**TASK PROMPT:** Within the records below, find the line with "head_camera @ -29" and the line with "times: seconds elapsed", then reproduce exactly those two lines and all lines between them, without any picture.

[INPUT MATERIAL Boundary: Start]

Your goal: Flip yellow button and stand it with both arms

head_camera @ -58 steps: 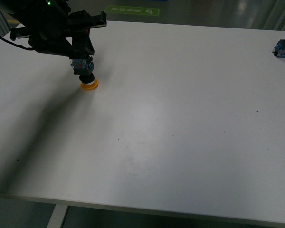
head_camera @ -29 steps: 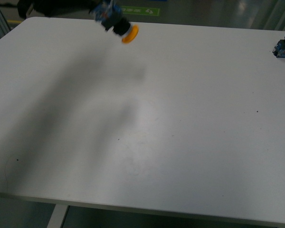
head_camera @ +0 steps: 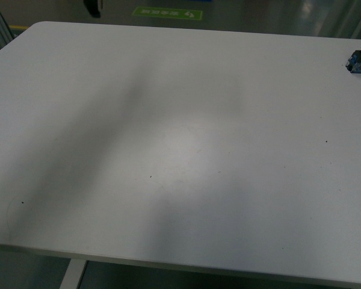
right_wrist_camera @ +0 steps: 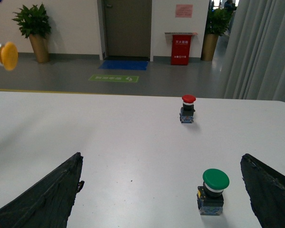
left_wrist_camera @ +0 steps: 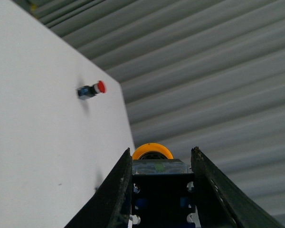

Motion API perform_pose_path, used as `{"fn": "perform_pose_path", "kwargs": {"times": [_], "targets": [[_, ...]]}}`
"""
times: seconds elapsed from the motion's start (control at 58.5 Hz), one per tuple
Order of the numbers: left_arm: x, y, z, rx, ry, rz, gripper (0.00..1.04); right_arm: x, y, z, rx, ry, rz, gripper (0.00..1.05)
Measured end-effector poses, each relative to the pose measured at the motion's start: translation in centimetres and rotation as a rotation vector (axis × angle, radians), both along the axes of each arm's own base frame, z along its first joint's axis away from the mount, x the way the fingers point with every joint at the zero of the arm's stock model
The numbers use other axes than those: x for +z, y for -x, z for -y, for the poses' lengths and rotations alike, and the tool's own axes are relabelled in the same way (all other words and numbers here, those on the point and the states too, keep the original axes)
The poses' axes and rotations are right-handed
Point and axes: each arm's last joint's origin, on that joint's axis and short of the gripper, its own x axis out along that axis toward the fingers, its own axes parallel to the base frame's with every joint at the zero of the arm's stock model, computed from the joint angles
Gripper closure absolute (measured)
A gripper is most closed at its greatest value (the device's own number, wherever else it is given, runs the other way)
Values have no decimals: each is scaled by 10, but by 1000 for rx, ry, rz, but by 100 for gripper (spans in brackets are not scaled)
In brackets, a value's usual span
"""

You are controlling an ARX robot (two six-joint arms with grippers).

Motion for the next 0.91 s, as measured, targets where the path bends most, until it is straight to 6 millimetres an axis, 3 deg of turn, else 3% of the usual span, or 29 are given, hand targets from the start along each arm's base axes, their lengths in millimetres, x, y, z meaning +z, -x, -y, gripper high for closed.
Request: {"fn": "perform_pose_path", "kwargs": {"times": [0.274,0.907], "targets": [[20,27,25,-98,287,209,74,0,0,0,0,0,0,7],[21,28,26,-105,297,218,74,0,0,0,0,0,0,7]]}}
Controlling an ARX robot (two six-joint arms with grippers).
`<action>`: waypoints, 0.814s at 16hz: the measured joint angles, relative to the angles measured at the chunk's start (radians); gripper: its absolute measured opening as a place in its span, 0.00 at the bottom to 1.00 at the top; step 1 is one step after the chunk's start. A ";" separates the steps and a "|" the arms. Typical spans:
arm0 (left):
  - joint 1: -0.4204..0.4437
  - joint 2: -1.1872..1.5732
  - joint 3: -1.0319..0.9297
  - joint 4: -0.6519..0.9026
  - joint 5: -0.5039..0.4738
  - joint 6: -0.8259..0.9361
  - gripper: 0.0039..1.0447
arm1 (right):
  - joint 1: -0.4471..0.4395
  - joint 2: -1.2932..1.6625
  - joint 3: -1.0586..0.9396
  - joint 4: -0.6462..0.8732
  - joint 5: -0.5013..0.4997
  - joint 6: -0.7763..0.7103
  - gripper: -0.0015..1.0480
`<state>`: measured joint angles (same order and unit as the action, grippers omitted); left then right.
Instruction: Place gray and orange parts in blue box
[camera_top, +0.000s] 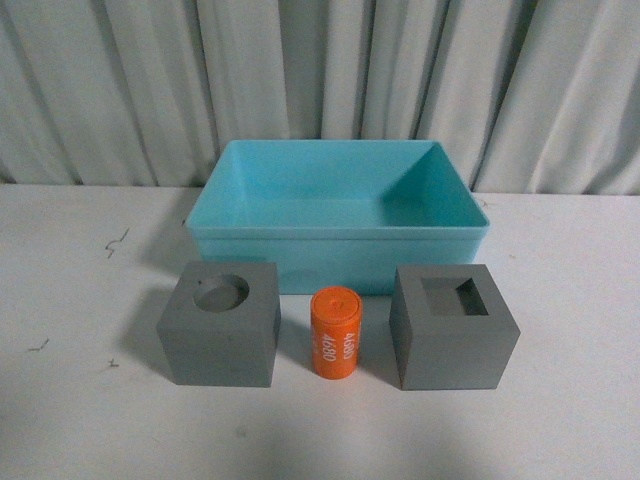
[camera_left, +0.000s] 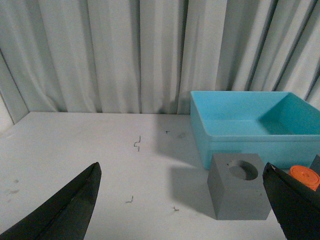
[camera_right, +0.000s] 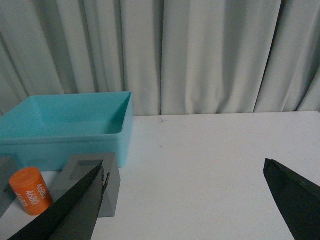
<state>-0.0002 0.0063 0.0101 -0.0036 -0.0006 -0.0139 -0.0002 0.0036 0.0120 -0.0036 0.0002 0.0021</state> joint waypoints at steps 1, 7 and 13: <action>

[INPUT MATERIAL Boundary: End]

**SOLUTION BELOW:**
head_camera @ -29 steps: 
head_camera @ +0 steps: 
right_wrist_camera @ +0 steps: 
left_wrist_camera @ +0 steps: 

Motion API perform_pose_path, used as `{"fn": "perform_pose_path", "kwargs": {"times": [_], "targets": [[_, ...]]}}`
"""
times: seconds elapsed from the motion's start (control at 58.5 Hz), one per tuple

Work on this exercise has been finished.